Each module in the core contains its own test suite located in the tests.lisp file or tests directory and isolated to its own ASDF system. The ASDF system is always the module name prefixed by /tests - for example the IO/TESTS system is responsible for testing the IO module system.
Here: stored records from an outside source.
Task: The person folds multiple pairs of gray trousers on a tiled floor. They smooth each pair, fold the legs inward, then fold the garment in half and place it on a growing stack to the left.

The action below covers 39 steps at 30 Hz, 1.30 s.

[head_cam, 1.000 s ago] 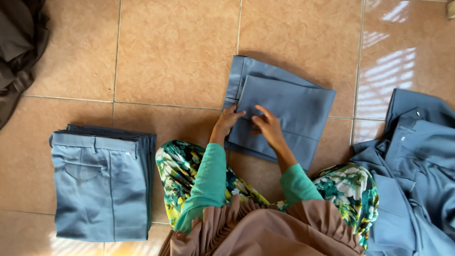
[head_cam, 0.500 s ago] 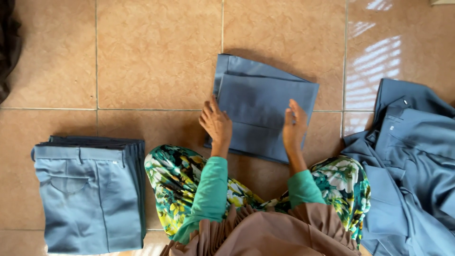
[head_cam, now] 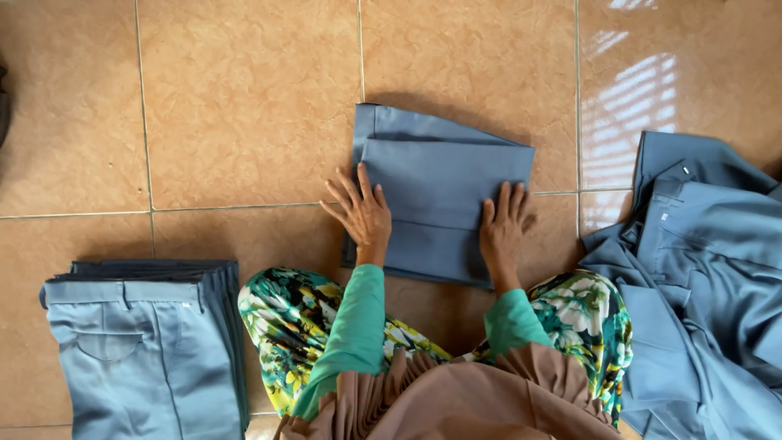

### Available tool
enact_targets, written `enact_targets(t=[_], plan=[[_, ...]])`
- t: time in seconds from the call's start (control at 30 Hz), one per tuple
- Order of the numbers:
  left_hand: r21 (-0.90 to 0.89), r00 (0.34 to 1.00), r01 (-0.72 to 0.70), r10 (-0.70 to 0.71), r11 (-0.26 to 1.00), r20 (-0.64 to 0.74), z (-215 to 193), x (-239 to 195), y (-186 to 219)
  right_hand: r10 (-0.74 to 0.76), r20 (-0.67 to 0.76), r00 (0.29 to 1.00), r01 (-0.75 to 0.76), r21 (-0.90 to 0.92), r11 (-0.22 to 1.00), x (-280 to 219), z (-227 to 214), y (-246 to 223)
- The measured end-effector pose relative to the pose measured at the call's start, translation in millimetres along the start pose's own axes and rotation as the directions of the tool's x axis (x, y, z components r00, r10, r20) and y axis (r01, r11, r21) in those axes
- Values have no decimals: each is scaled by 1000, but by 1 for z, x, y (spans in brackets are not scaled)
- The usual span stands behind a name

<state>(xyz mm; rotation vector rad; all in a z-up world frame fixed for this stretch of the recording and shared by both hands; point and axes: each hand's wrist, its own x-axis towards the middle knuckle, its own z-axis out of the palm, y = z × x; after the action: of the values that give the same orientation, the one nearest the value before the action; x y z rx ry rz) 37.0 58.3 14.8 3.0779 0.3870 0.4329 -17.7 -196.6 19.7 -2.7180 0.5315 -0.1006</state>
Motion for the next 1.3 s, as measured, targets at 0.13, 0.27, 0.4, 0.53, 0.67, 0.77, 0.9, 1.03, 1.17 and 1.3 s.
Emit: enact_targets(t=[0.13,0.27,0.4,0.53,0.67,0.77,0.9,1.03,1.17,1.3], plan=[[-178,982,-187,178,966,-64,-10,5,63,-101,-53,994,98,-49,994,38,24,-32],[-259,938,-344,339,902,-68,22,11,89,-328,37,944,329,-41,943,66,35,-58],[-205,928,-369,346,906,-141,45,54,51,-318,38,947,320,-173,931,97,16,-19],[-64,931,-350,339,935,-136,35,63,33,-246,8,969,246,-56,968,107,22,17],[-87,958,-287,285,954,-38,-2,25,64,-180,-84,980,172,-87,981,72,23,-20],[-210,943,-317,331,925,36,-14,-36,79,-258,-135,957,244,-116,963,10,31,-39],[-245,941,-325,339,913,15,-16,-78,45,-393,-183,901,331,-296,896,-44,26,-15],[-108,973,-226,219,968,-74,-17,-62,-2,-267,-142,953,235,-205,950,-34,3,26],[-32,985,-136,132,990,-109,-31,-62,0,-92,-160,983,82,-69,994,-31,-6,32],[-196,940,-340,337,920,-50,-37,-105,42,-243,-212,947,189,-245,951,-56,8,-5]])
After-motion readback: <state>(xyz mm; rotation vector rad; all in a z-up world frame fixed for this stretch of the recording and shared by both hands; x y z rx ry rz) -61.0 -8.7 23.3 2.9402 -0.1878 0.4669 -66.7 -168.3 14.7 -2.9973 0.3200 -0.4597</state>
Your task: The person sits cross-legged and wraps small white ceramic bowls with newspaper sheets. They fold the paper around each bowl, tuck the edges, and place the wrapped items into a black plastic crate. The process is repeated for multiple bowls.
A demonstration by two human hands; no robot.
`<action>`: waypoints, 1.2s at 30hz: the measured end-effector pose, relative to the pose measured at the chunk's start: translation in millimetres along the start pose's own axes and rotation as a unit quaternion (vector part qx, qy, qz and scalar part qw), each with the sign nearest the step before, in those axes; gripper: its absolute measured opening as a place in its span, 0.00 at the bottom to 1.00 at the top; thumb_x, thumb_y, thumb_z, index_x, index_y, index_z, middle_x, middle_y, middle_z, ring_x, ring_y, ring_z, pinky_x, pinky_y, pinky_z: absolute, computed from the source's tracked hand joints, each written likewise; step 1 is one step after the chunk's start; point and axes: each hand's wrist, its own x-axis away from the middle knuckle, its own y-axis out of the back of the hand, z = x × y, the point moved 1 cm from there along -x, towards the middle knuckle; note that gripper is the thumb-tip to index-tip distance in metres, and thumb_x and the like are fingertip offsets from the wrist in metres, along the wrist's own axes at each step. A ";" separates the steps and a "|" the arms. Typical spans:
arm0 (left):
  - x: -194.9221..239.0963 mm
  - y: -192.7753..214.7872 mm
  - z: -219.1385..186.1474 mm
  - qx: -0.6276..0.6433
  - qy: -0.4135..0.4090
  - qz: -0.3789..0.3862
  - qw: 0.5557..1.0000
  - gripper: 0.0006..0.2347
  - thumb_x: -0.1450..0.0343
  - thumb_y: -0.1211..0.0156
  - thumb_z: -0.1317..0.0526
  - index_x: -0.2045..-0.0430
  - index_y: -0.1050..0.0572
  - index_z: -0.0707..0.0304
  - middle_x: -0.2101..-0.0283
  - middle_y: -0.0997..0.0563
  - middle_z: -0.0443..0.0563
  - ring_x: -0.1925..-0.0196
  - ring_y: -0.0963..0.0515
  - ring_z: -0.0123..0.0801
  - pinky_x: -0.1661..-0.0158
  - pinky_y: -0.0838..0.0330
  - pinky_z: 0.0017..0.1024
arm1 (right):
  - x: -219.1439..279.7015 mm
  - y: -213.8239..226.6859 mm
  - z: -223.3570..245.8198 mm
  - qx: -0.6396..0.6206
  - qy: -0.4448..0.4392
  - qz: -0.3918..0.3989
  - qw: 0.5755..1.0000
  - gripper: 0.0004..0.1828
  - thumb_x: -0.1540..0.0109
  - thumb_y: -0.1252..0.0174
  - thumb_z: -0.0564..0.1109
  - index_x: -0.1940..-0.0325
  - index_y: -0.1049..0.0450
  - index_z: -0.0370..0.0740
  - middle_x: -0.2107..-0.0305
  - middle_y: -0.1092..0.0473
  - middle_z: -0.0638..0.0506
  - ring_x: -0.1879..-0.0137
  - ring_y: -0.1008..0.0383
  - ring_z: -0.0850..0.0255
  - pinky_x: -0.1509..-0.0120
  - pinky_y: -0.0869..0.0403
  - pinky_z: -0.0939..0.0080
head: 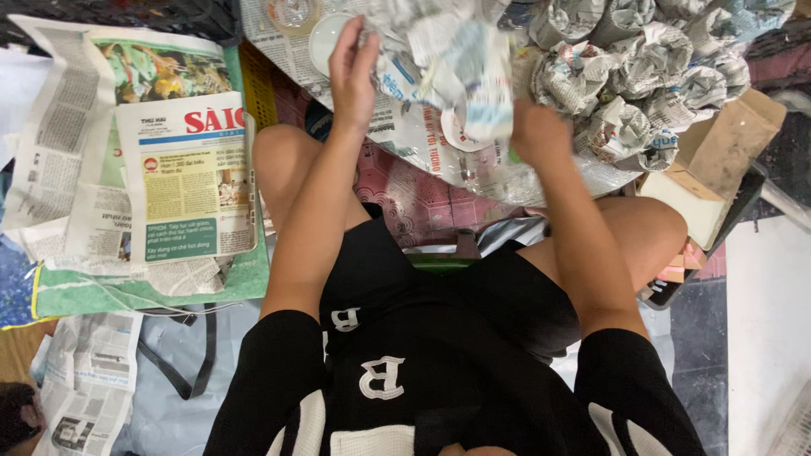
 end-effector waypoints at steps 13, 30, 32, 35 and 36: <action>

In addition to the test suite we have a set of experimental benchmarks. These are kept in the top-level bench directory.

4.1. Regression Tests

Testing the core can be done from the CLI using skel: 

# skel compile tests
skel run tests

or from lisp: 

(ql:quickload :core/tests)
(rt:run-all-tests)

4.2. Benchmarks

using skel: 

# skel compile bench
skel run bench db-stress

or from lisp: 

(ql:quickload :core/bench)
(use-package :core/bench)
(run-benchmark :db-stress)

#<PACKAGE "CORE/BENCH/DB/STRESS">

5. Contributing

The core is currently a solo project and I don't plan on accepting contributions in the near future. The core is its own private island, isolated from the rest of the Common Lisp ecosystem and in almost all cases contributions would be better directed towards other packages.

See Awesome CL for a list of projects which could use additional support, and take note the comments scattered throughout the core source code which often reference popular packages from the ecosystem.